◆ Task instructions
Please repeat, exactly as written, the line containing "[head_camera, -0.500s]" and every line after it through the end of the records below.

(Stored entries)
################
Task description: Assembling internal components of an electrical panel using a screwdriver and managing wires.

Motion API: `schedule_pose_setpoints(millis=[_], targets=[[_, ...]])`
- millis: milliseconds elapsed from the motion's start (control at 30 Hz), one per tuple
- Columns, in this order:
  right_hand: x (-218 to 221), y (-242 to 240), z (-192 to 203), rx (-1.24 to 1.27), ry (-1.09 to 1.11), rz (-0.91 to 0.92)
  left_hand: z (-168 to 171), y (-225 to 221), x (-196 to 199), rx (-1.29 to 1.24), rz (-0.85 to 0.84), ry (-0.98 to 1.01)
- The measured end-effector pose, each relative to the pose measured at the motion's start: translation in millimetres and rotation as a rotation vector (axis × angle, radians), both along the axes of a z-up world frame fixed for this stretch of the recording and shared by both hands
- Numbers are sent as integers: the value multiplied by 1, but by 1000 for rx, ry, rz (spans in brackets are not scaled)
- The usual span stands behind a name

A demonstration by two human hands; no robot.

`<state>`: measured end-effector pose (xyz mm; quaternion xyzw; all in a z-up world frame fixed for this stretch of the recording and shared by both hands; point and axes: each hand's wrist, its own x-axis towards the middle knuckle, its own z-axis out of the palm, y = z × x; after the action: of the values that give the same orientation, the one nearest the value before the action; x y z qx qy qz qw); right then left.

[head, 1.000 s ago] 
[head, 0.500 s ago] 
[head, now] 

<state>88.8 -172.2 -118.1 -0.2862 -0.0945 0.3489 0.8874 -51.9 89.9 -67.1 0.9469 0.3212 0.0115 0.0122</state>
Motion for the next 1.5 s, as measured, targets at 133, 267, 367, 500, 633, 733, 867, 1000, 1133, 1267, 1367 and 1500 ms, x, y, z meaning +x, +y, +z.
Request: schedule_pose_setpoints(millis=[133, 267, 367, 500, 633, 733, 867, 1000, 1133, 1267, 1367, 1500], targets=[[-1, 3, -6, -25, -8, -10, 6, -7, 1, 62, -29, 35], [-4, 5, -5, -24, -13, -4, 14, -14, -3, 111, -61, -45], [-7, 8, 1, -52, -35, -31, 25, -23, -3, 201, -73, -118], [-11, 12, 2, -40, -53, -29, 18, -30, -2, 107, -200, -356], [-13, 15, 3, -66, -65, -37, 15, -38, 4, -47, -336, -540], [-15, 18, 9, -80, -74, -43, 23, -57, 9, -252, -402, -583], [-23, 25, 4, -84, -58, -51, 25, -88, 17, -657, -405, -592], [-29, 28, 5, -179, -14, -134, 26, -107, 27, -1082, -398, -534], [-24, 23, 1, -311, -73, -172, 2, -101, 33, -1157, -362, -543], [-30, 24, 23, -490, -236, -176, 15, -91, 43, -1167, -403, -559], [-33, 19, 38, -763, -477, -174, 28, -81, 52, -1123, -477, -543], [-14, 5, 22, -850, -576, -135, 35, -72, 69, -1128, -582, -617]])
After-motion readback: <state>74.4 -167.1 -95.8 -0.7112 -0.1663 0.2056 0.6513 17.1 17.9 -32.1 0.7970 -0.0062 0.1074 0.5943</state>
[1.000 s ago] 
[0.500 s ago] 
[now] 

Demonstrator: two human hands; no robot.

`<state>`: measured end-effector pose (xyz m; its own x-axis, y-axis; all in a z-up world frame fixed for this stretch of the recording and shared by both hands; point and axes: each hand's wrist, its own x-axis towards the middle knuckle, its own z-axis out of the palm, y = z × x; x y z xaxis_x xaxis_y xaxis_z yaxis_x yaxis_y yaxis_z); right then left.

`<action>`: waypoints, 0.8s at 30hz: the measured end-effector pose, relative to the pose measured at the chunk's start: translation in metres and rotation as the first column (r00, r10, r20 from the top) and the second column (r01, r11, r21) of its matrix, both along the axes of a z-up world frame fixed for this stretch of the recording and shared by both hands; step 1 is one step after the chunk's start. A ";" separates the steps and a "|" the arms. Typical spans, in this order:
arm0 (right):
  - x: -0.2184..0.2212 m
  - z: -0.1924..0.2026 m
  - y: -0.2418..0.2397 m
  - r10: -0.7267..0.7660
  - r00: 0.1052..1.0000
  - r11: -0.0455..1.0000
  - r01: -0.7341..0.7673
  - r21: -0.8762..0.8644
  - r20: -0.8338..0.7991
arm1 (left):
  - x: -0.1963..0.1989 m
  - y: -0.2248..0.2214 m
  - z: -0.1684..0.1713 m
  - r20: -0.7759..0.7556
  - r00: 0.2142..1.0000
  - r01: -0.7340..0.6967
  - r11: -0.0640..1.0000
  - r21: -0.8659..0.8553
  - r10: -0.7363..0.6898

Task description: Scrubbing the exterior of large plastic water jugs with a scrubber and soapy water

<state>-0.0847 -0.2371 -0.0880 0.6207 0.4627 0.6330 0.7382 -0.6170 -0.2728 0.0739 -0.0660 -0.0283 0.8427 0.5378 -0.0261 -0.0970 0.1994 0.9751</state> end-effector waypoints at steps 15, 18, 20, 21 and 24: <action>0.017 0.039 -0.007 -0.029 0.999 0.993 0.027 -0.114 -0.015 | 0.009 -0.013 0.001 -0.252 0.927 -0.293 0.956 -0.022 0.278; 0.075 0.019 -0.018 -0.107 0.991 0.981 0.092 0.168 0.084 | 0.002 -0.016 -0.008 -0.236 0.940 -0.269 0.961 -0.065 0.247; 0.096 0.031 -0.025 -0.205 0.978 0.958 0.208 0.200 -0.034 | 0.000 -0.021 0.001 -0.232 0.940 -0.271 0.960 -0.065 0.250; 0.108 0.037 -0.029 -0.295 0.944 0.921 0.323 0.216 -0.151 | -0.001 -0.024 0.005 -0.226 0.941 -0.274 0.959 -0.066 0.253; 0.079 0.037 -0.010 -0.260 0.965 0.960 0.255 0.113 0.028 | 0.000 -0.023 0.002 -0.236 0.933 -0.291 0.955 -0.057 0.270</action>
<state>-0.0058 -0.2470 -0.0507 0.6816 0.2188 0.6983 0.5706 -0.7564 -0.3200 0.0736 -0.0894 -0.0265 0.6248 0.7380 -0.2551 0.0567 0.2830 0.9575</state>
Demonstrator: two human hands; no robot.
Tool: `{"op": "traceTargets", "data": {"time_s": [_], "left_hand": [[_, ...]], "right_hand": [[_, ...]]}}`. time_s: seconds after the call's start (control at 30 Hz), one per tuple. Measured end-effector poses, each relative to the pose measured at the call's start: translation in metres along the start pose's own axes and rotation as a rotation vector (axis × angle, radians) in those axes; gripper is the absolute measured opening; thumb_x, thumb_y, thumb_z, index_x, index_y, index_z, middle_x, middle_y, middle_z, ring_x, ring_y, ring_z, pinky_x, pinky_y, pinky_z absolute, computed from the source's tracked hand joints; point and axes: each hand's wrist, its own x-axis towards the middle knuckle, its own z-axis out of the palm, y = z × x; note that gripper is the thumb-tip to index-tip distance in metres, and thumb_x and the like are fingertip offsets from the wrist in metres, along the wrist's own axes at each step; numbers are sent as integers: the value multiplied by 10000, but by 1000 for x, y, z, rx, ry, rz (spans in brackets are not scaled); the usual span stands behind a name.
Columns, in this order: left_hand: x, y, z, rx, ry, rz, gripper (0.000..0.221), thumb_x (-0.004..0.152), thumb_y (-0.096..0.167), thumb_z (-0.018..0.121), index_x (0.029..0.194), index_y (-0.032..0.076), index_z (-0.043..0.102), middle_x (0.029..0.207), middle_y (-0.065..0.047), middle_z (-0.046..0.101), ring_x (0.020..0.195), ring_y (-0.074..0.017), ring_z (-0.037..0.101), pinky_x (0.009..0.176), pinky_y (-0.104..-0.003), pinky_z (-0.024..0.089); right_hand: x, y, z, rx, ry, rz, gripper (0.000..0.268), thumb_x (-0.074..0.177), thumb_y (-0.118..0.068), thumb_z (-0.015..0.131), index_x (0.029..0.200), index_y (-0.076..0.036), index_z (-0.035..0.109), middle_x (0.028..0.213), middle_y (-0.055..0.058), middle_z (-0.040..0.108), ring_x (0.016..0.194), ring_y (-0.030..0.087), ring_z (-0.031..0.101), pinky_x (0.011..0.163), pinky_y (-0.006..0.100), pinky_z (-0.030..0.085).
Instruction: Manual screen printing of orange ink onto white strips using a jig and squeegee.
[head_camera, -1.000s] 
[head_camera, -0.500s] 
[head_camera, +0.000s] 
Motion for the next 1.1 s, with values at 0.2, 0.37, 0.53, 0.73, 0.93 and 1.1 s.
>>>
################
◆ Task response
[head_camera, -0.500s] 
[head_camera, +0.000s] 
Motion for the next 1.1 s, with values at 0.2, 0.37, 0.53, 0.73, 0.93 and 1.1 s.
>>>

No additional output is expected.